Location (Intercept) 3682 60.68
Number of obs: 86, groups: Location, 43
Fixed effects:
Estimate Std. Error z value Pr(>|z|)
(Intercept) -18.5782 7.0847 -2.622 0.008734 **
SlopecatCentered 20.4162 5.6060 3.642 0.000271 ***
Canal_width 0.4763 0.1584 3.007 0.002638 **
Distance1:Resource_biotopes 1.0442 0.4717 2.214 0.026861 *
Distance2:Resource_biotopes 1.0379 0.4662 2.226 0.026010 *
---
Signif. codes: 0 ‘***’ 0.001 ‘**’ 0.01 ‘*’ 0.05 ‘.’ 0.1 ‘ ’ 1
Correlation of Fixed Effects:
(Intr) SlpctC Cnl_wd Ds1:R_
SlopctCntrd -0.632
Canal_width -0.902 0.698
Dstnc1:Rsr_ -0.663 0.560 0.458
Dstnc2:Rsr_ -0.677 0.538 0.461 0.787
My qqplot looks weird, though, and so does my residual vs. fitted plot:
edit: I just had a closer look on my data: The SlopecatCentered
variable is not a perfect predictor, but my random factor Location
is causing this problem. In my raw data set, it denotes 43 different locations. One location has two distance
in which most of the variables were measured, so my location
variable has 43 * 2 = 86 entrys (in fact, that's the length of the data frame):
>Daten12$Loc
[1] 1 1 2 2 3 3 4 4 5 5 6 6 7 7 8 8 9 9 10 10 11 11 12 12 13 13 14 14 15 15 16 16 17
[34] 17 18 18 19 19 20 20 21 21 22 22 23 23 24 24 25 25 26 26 27 27 28 28 29 29 30 30 31 31 32 32 33 33
[67] 34 34 35 35 36 36 37 37 38 38 39 39 40 40 41 41 42 42 43 43
43 Levels: 1 2 3 4 5 6 7 8 9 10 11 12 13 14 15 16 17 18 19 20 21 22 23 24 25 26 27 28 29 30 31 32 ... 43
I changed that to 1-86 and ran a test model and the plot looked ok (I know that the random effect was futile in that test model, but I wanted to get to the root of the problem).

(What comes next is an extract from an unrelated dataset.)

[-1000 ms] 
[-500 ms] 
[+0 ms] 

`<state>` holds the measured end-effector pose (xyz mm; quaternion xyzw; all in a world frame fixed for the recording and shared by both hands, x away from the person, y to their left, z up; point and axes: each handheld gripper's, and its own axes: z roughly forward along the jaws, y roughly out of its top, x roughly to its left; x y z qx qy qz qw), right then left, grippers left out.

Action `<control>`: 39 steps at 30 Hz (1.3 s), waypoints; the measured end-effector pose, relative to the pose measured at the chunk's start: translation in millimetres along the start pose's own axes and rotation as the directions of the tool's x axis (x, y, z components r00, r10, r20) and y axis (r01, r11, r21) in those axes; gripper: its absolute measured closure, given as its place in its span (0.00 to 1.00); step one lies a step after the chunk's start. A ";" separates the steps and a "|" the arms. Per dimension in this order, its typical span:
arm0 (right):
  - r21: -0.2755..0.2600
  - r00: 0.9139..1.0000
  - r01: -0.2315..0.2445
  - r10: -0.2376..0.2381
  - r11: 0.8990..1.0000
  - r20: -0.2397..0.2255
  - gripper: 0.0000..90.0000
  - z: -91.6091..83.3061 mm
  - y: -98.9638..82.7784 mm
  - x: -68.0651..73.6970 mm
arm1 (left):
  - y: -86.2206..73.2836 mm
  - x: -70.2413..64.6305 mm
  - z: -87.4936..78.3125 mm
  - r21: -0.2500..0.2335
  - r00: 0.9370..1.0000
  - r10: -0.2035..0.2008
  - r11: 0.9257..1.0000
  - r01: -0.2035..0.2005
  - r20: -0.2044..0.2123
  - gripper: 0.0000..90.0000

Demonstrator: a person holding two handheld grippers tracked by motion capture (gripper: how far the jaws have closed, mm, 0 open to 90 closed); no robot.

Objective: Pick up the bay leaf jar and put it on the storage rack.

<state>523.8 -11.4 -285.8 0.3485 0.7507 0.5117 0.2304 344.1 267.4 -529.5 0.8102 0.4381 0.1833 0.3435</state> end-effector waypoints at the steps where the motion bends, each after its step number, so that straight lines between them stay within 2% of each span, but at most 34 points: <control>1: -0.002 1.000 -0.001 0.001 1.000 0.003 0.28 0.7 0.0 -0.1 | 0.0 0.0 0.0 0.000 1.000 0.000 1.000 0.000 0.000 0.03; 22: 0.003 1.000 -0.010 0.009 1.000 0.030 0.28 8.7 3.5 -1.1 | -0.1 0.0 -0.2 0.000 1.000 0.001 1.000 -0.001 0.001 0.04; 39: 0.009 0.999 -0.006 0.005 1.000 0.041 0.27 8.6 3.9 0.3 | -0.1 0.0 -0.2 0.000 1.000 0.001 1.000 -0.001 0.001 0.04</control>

So apparantly, my raw data frame layout is wrong. But I got samples online to compare, and their layout looks similar, so I just don't know how to fix it.
Best Answer
Without looking at your data, I'm guessing that you have complete separation on your response. An estimate of 20 on the logit scale is effectively infinity, and translates to fitted probabilities of zero or one. You might want to double-check your
SlopecatCentered
variable to make sure it's not related to the response somehow.